African Connection links are now in the sidebar to the right, just below the My Travel section.

Click here to see a La Crosse Tribune article about the mission in Uganda.

Tuesday, October 29, 2013

English Mustard

We each have that seminal moment when we suddenly realize we know everything there is to know. I've been there myself, what with my advanced age and the attendant accumulation of experiences. Well in all honesty, I have been there several times. As sure as day follows night, as soon as we reach that nirvana of complete knowledge of all things, we will have an English mustard experience...

It is not unusual to find black pudding on the breakfast table in English hotels. This is a savory concoction of parts that do not quite achieve the level of "meat," masquerading as a sausage. And by savory, I mean "Yecch!" I happened to express this opinion with colleagues I was working with in Rochdale, England during one of my visits there and discovered that they did not share my lack of enthusiasm for this tasty, nutritional product ("Yecch!"). In the ensuing discussion it was revealed I had not used mustard; the obvious conclusion was that I could not lay claim to having had a proper black pudding experience. They would fix that.

At dinner, I ordered the black pudding appetizer, a specialty of the restaurant. It was served on a plate accompanied by a pot of yellow mustard, looking for all the world like the stuff you squeeze out of a plastic bottle onto your hot dog. I put a generous amount on the "sausage" and took a bite - "Yowww...!! -- Yech!"

A couple of things became crystal clear at that moment. First, in England, the word "mustard" is short for "fortified wasabi." I did not know that. And, with the possible exception of the numbing effect of searing taste buds, it improves the black pudding experience by exactly zero percent.

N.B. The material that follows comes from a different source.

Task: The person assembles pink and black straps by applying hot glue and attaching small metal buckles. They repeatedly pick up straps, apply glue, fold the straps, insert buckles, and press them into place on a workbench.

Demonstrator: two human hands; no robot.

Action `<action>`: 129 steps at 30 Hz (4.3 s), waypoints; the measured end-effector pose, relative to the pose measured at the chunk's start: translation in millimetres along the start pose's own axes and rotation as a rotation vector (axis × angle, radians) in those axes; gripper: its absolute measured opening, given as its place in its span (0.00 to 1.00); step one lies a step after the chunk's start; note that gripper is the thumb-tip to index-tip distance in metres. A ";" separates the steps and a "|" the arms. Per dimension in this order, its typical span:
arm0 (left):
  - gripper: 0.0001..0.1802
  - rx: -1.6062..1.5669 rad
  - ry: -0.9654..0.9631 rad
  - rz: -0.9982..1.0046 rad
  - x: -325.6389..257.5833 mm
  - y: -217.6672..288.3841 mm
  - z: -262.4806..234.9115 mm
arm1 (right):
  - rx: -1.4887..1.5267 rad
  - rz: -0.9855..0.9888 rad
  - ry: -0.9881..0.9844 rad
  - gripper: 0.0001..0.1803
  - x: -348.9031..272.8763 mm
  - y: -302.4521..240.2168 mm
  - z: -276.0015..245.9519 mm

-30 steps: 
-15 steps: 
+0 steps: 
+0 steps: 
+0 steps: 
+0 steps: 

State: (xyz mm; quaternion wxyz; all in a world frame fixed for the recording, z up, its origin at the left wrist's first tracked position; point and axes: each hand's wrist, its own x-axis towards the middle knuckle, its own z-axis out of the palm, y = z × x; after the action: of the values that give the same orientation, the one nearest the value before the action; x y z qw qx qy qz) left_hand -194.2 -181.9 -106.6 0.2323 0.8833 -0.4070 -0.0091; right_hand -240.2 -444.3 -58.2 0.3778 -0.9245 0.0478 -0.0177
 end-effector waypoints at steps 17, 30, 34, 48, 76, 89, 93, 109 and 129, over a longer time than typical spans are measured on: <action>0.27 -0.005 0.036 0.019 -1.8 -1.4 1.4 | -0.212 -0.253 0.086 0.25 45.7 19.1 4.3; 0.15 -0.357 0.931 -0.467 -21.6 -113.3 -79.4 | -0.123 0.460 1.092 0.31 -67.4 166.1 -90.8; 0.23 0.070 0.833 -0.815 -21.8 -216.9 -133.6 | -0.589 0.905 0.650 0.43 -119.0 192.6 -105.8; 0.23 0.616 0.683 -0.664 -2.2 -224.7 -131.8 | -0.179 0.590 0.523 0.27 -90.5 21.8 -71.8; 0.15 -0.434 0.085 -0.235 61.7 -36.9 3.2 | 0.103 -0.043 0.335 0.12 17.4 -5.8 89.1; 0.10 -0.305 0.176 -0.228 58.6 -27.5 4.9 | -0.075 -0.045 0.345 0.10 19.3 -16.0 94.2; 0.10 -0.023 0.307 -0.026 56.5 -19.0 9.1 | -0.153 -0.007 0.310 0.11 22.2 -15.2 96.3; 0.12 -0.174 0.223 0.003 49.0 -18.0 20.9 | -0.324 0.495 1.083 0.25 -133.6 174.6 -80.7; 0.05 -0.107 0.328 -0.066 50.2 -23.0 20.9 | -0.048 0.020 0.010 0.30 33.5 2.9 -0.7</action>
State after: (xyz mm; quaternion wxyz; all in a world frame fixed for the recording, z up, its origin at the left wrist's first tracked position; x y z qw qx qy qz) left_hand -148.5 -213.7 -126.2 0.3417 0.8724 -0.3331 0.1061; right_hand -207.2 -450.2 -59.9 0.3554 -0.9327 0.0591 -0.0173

It is actually nice to know that you do not know everything because learning something new is, in the end, a satisfying experience. And, since I do not, in fact, know everything, one that I get to enjoy quite often. Like this example...

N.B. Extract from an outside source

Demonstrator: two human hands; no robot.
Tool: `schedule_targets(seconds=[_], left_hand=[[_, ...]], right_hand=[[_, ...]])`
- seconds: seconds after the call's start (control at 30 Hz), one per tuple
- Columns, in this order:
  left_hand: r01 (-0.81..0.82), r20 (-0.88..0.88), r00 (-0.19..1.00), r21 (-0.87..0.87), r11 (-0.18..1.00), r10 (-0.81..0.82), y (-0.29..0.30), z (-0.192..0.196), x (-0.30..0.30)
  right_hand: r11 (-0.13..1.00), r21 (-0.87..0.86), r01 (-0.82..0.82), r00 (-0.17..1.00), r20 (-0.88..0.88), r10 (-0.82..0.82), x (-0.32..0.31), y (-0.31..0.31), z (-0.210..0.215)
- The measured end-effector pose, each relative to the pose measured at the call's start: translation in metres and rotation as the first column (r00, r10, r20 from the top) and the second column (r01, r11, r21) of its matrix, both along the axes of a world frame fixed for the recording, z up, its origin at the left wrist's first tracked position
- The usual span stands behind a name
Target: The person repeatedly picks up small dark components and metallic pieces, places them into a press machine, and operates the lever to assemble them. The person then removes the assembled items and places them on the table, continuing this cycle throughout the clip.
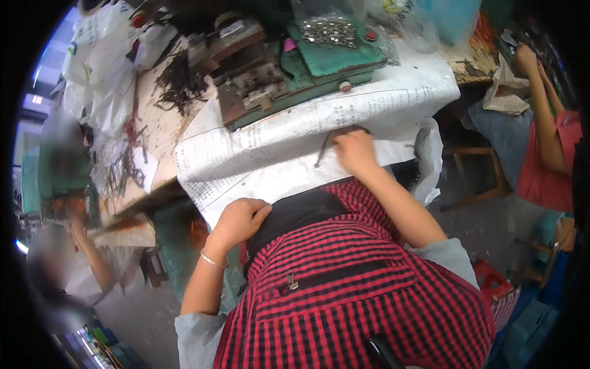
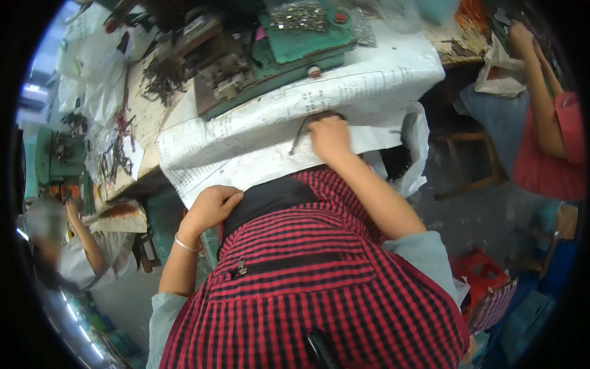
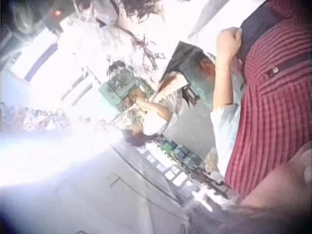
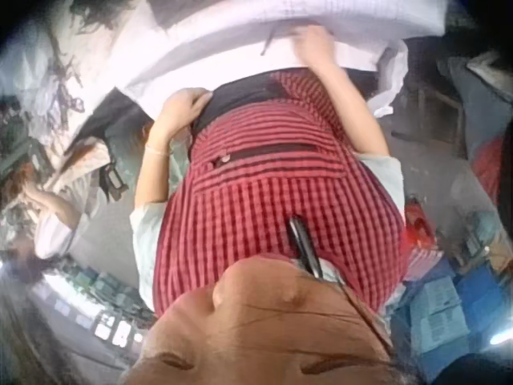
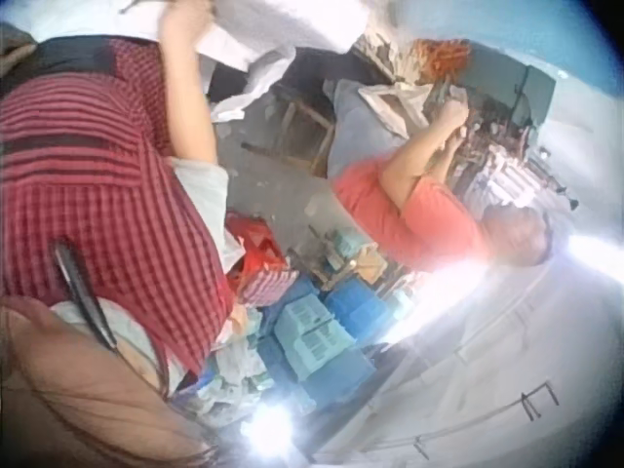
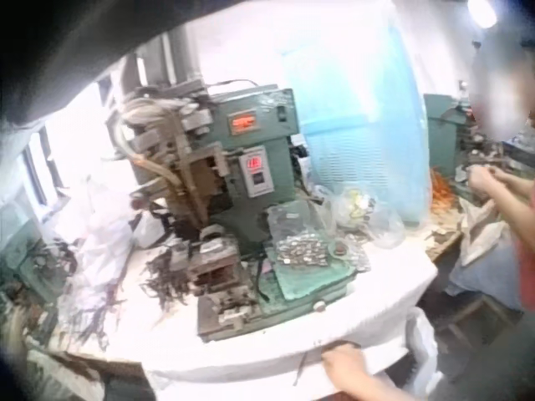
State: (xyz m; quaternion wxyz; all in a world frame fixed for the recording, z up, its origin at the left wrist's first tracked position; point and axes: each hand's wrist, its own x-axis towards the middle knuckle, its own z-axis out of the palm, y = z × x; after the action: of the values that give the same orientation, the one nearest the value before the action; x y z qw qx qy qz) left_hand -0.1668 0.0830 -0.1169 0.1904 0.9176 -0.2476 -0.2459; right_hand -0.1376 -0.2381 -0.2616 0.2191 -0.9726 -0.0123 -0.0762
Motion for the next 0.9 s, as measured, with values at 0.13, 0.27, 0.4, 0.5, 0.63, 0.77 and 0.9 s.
schedule_targets(seconds=[0.13, 0.27, 0.4, 0.5, 0.63, 0.77, 0.9], left_hand=[[0.097, 0.058, 0.993, 0.057, 0.994, -0.1, 0.01, 0.006, -0.009], [0.132, 0.074, 0.988, 0.046, 0.99, -0.135, 0.022, 0.005, -0.009], [0.075, -0.095, 0.992, -0.037, 0.997, -0.078, 0.028, 0.015, 0.011], [-0.112, -0.086, 0.991, -0.114, 0.987, 0.102, 0.056, 0.048, 0.034], [-0.435, 0.385, 0.78, -0.235, 0.869, 0.494, 0.12, 0.097, 0.083], [-0.357, 0.441, 0.62, -0.578, 0.734, 0.649, 0.162, 0.102, 0.2], [-0.427, 0.513, 0.619, -0.416, 0.803, 0.595, 0.178, 0.051, 0.352]], right_hand=[[0.98, 0.142, 0.138, 0.979, -0.168, -0.114, -0.027, -0.065, 0.013], [0.982, 0.178, 0.057, 0.997, 0.045, -0.066, -0.032, -0.037, 0.059], [0.946, 0.194, -0.259, 0.964, -0.004, 0.265, -0.01, 0.022, 0.062], [0.968, 0.057, -0.246, 0.965, -0.085, 0.25, -0.011, 0.017, 0.026], [0.991, -0.12, -0.063, 0.998, -0.038, 0.059, -0.022, -0.015, 0.037], [0.929, -0.272, 0.251, 0.944, -0.146, -0.298, -0.022, -0.078, 0.014], [0.911, -0.218, 0.351, 0.884, -0.243, -0.399, -0.032, -0.106, 0.0]])
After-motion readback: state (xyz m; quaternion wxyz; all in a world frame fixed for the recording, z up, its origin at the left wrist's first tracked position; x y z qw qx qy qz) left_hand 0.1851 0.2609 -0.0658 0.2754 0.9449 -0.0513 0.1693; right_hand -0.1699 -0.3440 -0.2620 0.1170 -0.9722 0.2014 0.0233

You would find Rotary International in the long list of things I knew little or nothing about. Nonetheless, In 2011 I was invited to present our work with schools in Uganda at a meeting of a local club: Rotary After Hours. Interest expressed then has turned into a plan for the group to get involved with a club in Uganda for the benefit of primary schools in the eastern part of the country. I was back at the club's meeting about a week ago as the project is starting to get some real momentum.

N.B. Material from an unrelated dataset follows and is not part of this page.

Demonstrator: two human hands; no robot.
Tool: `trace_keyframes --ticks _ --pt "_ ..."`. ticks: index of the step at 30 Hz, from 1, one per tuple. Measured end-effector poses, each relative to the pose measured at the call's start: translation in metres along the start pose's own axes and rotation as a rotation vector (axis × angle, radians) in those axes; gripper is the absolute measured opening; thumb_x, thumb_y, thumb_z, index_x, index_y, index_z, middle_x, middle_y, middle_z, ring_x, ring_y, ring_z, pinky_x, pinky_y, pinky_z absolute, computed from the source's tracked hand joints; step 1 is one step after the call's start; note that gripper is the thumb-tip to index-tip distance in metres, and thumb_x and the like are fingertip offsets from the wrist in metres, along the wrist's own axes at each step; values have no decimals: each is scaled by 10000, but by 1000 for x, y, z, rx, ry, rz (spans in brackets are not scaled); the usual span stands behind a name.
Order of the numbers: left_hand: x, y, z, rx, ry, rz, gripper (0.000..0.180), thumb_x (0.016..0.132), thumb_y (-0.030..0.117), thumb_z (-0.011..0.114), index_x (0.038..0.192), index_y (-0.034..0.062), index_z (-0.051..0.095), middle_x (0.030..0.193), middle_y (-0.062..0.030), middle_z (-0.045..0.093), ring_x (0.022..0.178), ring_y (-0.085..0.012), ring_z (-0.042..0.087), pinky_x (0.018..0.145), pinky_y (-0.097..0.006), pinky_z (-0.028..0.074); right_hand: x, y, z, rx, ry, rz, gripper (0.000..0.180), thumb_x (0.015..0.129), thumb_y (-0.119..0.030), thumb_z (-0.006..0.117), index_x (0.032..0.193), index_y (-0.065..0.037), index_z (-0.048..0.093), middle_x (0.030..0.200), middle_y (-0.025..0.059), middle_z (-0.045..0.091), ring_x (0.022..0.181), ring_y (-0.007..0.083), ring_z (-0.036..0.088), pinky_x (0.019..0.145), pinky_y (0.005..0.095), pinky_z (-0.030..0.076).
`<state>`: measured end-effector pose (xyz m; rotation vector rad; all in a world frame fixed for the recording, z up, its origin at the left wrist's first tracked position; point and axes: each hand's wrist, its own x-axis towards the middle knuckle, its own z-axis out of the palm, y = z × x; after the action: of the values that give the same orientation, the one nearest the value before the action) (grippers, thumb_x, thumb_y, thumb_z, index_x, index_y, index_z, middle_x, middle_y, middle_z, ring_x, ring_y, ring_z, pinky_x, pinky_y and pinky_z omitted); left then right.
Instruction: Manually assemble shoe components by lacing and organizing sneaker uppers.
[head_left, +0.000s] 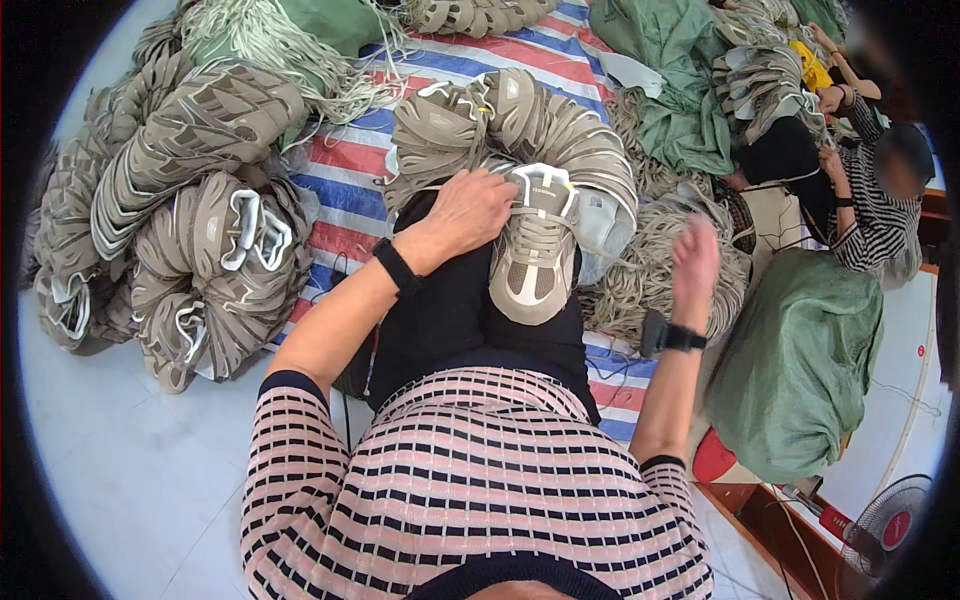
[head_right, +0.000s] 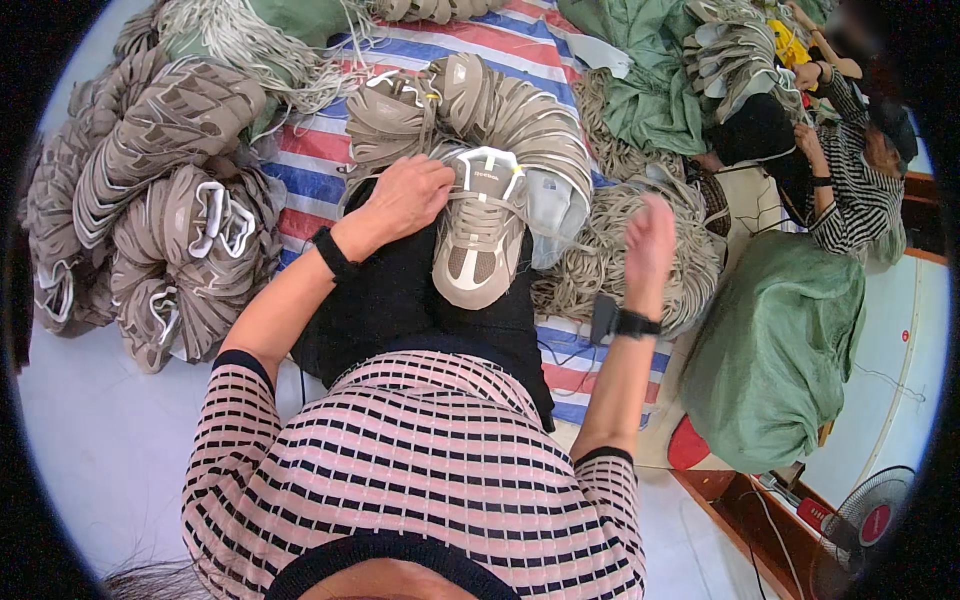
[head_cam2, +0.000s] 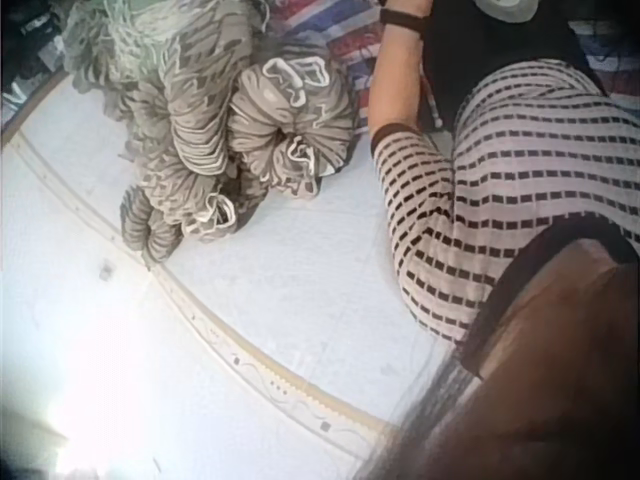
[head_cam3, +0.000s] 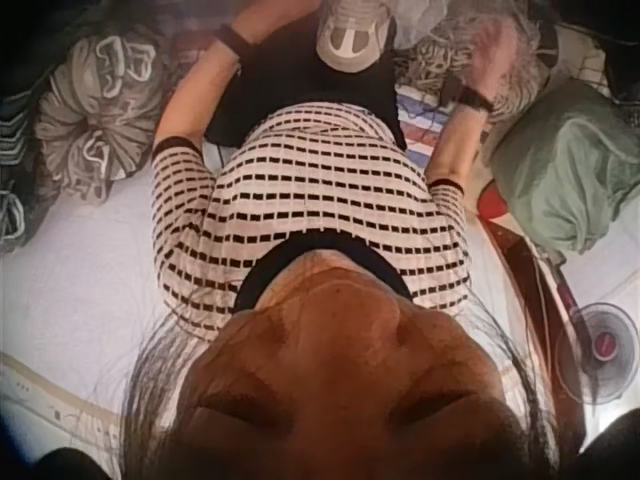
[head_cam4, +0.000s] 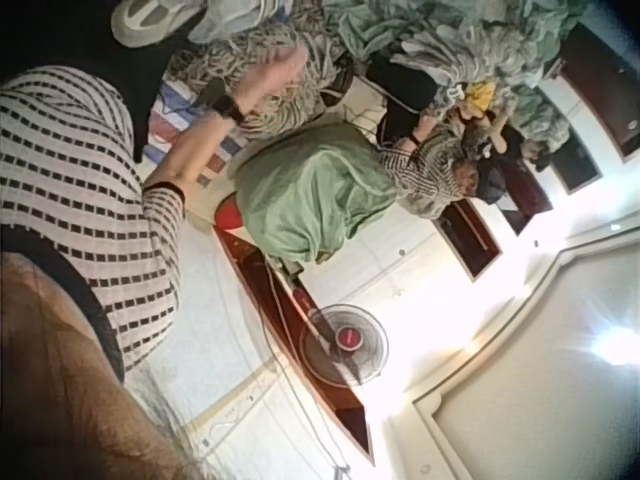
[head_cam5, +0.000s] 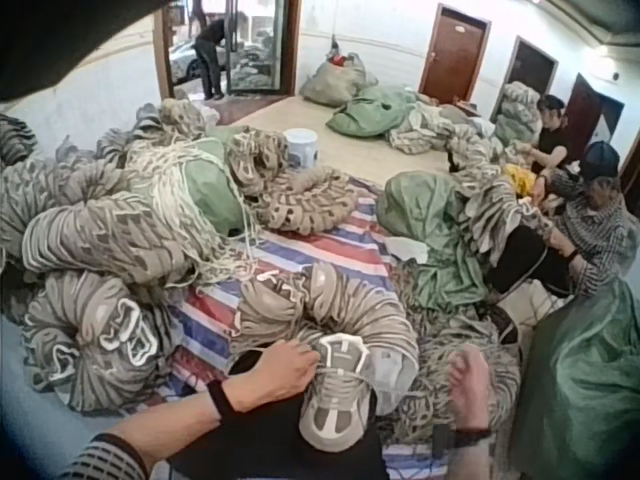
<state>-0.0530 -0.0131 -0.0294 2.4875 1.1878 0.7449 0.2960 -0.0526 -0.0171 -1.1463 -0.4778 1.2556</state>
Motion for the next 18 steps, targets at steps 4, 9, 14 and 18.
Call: trace_keyframes --ticks 4,9,14,18 --pt "12 8 2 -29 -38 -30 98 790 121 511 726 51 534 697 -115 558 732 -315 551 659 -414 416 21 39 97 -884 -540 -712 103 857 -108 561 890 -49 638 716 37 530 607 150 479 562 282 399" --pt "23 15 0 -91 -254 -295 158 774 176 510 736 43 589 739 -159 617 750 -362 588 656 -468 440 11 61 144 -1062 -861 -438 150 790 -39 557 921 0 619 829 84 579 739 168 555 658 275 435" --pt "29 17 -5 6 -337 -418 191 770 221 538 764 64 645 736 -163 630 744 -370 603 654 -474 462 1 60 146 -925 -828 -215 166 754 -45 568 905 -2 619 730 23 563 698 103 519 634 256 426" --pt "25 7 -16 -124 -310 -331 154 762 196 579 767 52 633 710 -167 614 709 -370 595 612 -454 446 8 59 145 -920 -868 -49 141 718 -42 565 840 -4 625 682 20 554 643 79 500 587 250 421"
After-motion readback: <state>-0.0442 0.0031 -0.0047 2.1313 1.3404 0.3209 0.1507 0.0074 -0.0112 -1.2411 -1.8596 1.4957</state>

At the Rotary Meeting in October

Getting to know more about Rotary in general and this club in particular was another of those "English mustard" things. I might have thought I knew what it was all about, but once I got involved by talking about the schools and opportunities for helping, I had a real ah-ha experience. A club meeting is an impressive gathering of people with energy and enthusiasm, committed to serving others and taking seriously the Four-Way Test:

Is it the TRUTH?
Is it FAIR to all concerned?
Will it be BENEFICIAL to all concerned?

Is that good or what?

You can be sure I am thrilled that the club has chosen work with the primary schools in eastern Uganda as an international project. But whether it is this project or some other avenue of service, I would still be impressed with this group that I did not know much about. Until that jar of mustard got opened...

You can find information about the Uganda project and a December fundraiser here -- OneUgly5k

Check it out. Sign up for the run. And start looking through your sweaters!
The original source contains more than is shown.